WHAT YOU HAVE TO DO: Where an entry contains an image, skip the image and print the rest exactly.

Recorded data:
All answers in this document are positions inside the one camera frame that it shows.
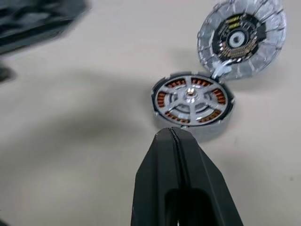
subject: copper coil
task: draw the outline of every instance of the copper coil
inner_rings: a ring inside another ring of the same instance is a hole
[[[184,85],[184,84],[186,84],[185,79],[178,79],[178,80],[171,81],[166,86],[169,87],[169,88],[173,88],[173,87],[181,86],[181,85]]]
[[[217,98],[217,102],[219,104],[222,104],[222,105],[226,104],[226,97],[220,89],[215,89],[212,92],[215,94],[215,96]]]
[[[166,95],[166,93],[164,93],[164,92],[158,93],[157,103],[158,103],[159,107],[165,107],[165,104],[164,104],[165,95]]]
[[[192,84],[202,85],[202,86],[210,86],[211,82],[203,80],[203,79],[192,79]]]
[[[199,122],[206,122],[210,121],[212,119],[215,119],[217,116],[219,116],[222,112],[220,110],[215,110],[211,115],[207,116],[206,118],[203,118]]]
[[[168,116],[169,118],[173,119],[173,120],[177,120],[177,121],[180,121],[182,123],[190,123],[190,120],[180,119],[177,116],[171,114],[170,112],[166,112],[165,115]]]

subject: circular metal housing
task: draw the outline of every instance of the circular metal housing
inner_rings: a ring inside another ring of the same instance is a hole
[[[160,80],[151,98],[159,128],[180,127],[198,141],[222,133],[234,106],[234,96],[225,84],[192,72],[176,73]]]
[[[280,52],[286,16],[278,0],[227,0],[217,4],[198,33],[198,55],[211,73],[230,61],[224,79],[257,74]]]

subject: clamp jaw
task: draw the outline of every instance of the clamp jaw
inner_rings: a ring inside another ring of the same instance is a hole
[[[221,172],[180,128],[155,135],[135,180],[131,226],[243,226]]]

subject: beige table surface
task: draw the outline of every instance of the beige table surface
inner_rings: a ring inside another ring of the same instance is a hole
[[[285,0],[283,51],[229,82],[227,131],[201,144],[245,226],[301,225],[300,11]],[[63,39],[4,58],[0,218],[12,226],[129,226],[135,173],[157,132],[150,90],[204,71],[196,35],[214,1],[94,0]]]

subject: copper winding
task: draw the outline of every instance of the copper winding
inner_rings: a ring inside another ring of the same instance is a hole
[[[184,85],[184,84],[186,84],[185,79],[178,79],[178,80],[171,81],[166,86],[169,88],[173,88],[173,87]]]
[[[212,119],[215,119],[217,116],[219,116],[222,112],[220,110],[215,110],[211,115],[207,116],[206,118],[203,118],[199,122],[206,122],[210,121]]]
[[[225,105],[226,104],[226,97],[224,93],[220,89],[213,90],[213,93],[216,95],[217,102],[219,104]]]
[[[171,114],[170,112],[166,112],[165,115],[173,120],[180,121],[181,123],[190,123],[190,120],[180,119],[177,116]]]
[[[225,42],[223,42],[223,48],[224,50],[221,52],[221,54],[225,57],[243,57],[246,56],[248,53],[250,53],[257,45],[256,40],[251,40],[248,42],[245,46],[241,46],[235,49],[231,49],[227,46]]]
[[[192,79],[192,84],[197,84],[201,86],[210,86],[212,85],[211,82],[204,80],[204,79]]]
[[[165,95],[166,95],[166,93],[164,93],[164,92],[158,93],[157,103],[158,103],[159,107],[165,107],[165,104],[164,104]]]

RESPONSE TO THIS EXERCISE:
All answers in this document are positions inside the one camera frame that it shows.
subject: copper coil
task: draw the outline of every instance of the copper coil
inner_rings: a ring inside another ring of the same instance is a hole
[[[184,85],[184,84],[186,84],[185,79],[178,79],[178,80],[171,81],[166,86],[169,87],[169,88],[173,88],[173,87],[181,86],[181,85]]]
[[[217,98],[217,102],[219,104],[222,104],[222,105],[226,104],[226,97],[220,89],[215,89],[212,92],[215,94],[215,96]]]
[[[166,95],[166,93],[164,93],[164,92],[158,93],[157,103],[158,103],[159,107],[165,107],[165,104],[164,104],[165,95]]]
[[[192,84],[202,85],[202,86],[210,86],[211,82],[203,80],[203,79],[192,79]]]
[[[199,122],[206,122],[210,121],[212,119],[215,119],[217,116],[219,116],[222,112],[220,110],[215,110],[211,115],[207,116],[206,118],[203,118]]]
[[[168,116],[169,118],[173,119],[173,120],[177,120],[177,121],[180,121],[182,123],[190,123],[190,120],[180,119],[177,116],[171,114],[170,112],[166,112],[165,115]]]

subject: circular metal housing
task: draw the outline of every instance of the circular metal housing
inner_rings: a ring inside another ring of the same instance is a hole
[[[160,80],[151,98],[159,128],[180,127],[198,141],[222,133],[234,106],[234,96],[225,84],[192,72],[176,73]]]
[[[280,52],[286,16],[278,0],[227,0],[217,4],[198,33],[198,55],[211,73],[230,61],[224,79],[257,74]]]

subject: clamp jaw
task: draw the outline of every instance of the clamp jaw
inner_rings: a ring inside another ring of the same instance is a hole
[[[221,172],[180,128],[155,135],[135,180],[131,226],[243,226]]]

subject: beige table surface
task: draw the outline of every instance of the beige table surface
inner_rings: a ring inside another ring of the same instance is a hole
[[[285,0],[283,51],[229,82],[227,131],[201,144],[245,226],[301,225],[300,11]],[[63,39],[4,58],[0,218],[12,226],[129,226],[135,173],[157,132],[150,90],[204,71],[196,35],[214,1],[94,0]]]

subject: copper winding
task: draw the outline of every instance of the copper winding
inner_rings: a ring inside another ring of the same instance is a hole
[[[184,85],[184,84],[186,84],[185,79],[178,79],[178,80],[171,81],[166,86],[169,88],[173,88],[173,87]]]
[[[212,119],[215,119],[217,116],[219,116],[222,112],[220,110],[215,110],[211,115],[207,116],[206,118],[203,118],[199,122],[206,122],[210,121]]]
[[[225,105],[226,104],[226,97],[224,93],[220,89],[213,90],[213,93],[216,95],[217,102],[219,104]]]
[[[171,114],[170,112],[166,112],[165,115],[173,120],[180,121],[181,123],[190,123],[190,120],[180,119],[177,116]]]
[[[225,42],[223,42],[223,48],[224,50],[221,52],[221,54],[225,57],[243,57],[246,56],[248,53],[250,53],[257,45],[256,40],[251,40],[248,42],[245,46],[241,46],[235,49],[231,49],[227,46]]]
[[[192,79],[192,84],[197,84],[201,86],[210,86],[212,85],[211,82],[204,80],[204,79]]]
[[[165,95],[166,95],[166,93],[164,93],[164,92],[158,93],[157,103],[158,103],[159,107],[165,107],[165,104],[164,104]]]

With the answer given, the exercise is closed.